> **Assignment**: Search the records for lines that contain the word "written". Copy them all.

> **Exercise data**:
★ ★ ★ ★ ★ ★ ★

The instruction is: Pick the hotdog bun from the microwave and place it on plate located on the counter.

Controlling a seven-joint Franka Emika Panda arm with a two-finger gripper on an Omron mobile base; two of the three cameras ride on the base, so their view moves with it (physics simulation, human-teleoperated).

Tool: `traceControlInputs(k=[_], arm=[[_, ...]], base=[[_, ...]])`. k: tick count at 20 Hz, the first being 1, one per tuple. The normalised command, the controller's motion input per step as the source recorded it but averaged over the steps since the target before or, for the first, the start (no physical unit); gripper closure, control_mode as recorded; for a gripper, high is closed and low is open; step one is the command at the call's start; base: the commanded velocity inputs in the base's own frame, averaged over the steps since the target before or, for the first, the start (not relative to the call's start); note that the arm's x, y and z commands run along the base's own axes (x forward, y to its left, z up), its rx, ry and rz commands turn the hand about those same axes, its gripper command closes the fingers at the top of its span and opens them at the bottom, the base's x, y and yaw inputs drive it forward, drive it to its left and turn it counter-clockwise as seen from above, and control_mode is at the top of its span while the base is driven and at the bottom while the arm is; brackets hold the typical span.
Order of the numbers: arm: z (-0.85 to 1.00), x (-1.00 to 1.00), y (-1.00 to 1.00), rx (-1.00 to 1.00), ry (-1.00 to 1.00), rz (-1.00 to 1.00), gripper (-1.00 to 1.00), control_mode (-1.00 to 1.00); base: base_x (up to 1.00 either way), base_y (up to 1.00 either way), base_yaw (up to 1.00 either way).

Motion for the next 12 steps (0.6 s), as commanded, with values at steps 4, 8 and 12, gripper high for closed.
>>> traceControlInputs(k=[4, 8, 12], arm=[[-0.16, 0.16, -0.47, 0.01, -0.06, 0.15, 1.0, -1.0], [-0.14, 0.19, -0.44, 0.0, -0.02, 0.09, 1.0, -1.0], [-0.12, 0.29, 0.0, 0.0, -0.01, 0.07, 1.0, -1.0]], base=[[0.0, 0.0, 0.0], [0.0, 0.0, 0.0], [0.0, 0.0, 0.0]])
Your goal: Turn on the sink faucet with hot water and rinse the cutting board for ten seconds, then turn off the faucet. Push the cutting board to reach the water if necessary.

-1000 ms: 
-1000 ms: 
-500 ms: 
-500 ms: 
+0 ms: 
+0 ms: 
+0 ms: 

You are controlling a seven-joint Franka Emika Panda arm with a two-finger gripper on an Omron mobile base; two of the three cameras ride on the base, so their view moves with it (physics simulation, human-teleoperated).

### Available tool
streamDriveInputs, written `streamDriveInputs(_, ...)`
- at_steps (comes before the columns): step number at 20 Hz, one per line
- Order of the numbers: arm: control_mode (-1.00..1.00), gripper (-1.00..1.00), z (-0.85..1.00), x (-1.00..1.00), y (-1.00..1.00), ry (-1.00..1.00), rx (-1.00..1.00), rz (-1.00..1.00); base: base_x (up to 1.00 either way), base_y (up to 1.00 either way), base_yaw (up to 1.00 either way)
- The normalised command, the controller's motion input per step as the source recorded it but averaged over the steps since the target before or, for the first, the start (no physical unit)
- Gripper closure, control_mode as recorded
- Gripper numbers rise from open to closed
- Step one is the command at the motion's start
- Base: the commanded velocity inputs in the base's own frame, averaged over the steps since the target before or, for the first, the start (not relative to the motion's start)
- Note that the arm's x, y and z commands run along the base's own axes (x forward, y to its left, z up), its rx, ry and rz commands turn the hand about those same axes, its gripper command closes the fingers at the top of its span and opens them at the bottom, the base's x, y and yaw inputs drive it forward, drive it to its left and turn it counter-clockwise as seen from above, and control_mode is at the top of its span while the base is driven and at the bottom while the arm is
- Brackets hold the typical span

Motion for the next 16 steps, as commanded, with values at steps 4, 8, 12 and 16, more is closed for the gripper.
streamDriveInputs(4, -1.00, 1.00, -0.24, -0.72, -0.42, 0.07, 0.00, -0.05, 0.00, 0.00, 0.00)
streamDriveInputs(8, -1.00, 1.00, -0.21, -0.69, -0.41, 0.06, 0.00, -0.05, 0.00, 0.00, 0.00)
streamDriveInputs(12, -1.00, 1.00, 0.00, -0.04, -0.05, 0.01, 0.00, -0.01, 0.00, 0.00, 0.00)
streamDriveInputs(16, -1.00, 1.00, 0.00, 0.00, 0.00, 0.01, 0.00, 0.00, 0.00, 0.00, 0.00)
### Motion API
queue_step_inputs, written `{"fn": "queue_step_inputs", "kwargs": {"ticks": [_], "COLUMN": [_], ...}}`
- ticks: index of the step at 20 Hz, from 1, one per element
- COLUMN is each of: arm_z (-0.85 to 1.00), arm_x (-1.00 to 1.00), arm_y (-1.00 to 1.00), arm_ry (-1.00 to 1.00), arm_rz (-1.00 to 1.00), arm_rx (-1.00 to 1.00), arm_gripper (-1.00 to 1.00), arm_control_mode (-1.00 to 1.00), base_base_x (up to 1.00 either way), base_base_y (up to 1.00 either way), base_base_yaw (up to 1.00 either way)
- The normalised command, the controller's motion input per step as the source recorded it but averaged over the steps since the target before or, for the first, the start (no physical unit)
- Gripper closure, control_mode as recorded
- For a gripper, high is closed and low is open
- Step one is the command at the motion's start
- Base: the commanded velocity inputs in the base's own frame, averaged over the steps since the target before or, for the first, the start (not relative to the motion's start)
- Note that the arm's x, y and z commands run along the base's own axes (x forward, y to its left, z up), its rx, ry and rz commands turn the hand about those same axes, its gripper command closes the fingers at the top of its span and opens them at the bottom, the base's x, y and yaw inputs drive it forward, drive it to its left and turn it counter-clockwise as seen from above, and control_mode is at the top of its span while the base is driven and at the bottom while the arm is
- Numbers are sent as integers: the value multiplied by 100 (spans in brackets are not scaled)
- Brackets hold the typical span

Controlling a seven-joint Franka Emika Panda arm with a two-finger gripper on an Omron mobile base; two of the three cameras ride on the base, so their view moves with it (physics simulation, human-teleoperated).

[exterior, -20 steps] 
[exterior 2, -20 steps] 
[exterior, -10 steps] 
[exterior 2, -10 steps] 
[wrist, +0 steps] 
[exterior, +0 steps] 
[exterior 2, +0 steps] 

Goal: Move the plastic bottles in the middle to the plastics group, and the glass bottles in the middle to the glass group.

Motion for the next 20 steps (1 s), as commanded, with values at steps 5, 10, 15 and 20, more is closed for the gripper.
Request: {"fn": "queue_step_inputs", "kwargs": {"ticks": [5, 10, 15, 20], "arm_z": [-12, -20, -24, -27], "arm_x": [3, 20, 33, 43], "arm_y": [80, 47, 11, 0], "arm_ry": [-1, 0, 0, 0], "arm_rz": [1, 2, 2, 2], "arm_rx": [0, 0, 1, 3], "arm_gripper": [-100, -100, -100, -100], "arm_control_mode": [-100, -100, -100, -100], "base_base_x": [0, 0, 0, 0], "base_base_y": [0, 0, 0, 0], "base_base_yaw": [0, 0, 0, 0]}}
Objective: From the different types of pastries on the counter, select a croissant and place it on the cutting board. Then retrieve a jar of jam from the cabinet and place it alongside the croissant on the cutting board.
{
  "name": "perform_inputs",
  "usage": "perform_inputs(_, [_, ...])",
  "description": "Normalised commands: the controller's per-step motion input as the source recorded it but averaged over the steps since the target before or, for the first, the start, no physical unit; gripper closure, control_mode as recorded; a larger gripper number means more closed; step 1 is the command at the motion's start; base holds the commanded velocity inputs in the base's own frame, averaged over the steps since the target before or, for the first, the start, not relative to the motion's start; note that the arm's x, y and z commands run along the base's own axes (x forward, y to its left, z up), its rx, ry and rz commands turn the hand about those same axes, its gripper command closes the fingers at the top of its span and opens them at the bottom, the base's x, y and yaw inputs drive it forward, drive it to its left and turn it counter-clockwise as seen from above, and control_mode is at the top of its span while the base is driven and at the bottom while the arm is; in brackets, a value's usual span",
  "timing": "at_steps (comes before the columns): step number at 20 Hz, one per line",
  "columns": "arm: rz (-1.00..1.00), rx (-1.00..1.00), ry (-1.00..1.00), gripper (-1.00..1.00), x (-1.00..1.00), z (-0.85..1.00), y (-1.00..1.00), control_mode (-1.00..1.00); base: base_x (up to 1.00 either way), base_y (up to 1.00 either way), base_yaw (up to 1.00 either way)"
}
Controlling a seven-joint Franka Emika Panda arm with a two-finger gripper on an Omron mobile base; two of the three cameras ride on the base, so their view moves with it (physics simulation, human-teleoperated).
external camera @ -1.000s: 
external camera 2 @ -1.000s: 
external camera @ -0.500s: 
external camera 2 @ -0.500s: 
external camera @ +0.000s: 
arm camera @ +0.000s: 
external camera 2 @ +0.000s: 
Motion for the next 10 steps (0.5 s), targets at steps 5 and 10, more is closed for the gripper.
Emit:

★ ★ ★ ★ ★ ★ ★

> **Solution to this problem**:
streamDriveInputs, written `streamDriveInputs(_, ...)`
queue_step_inputs, written `{"fn": "queue_step_inputs", "kwargs": {"ticks": [_], "COLUMN": [_], ...}}`

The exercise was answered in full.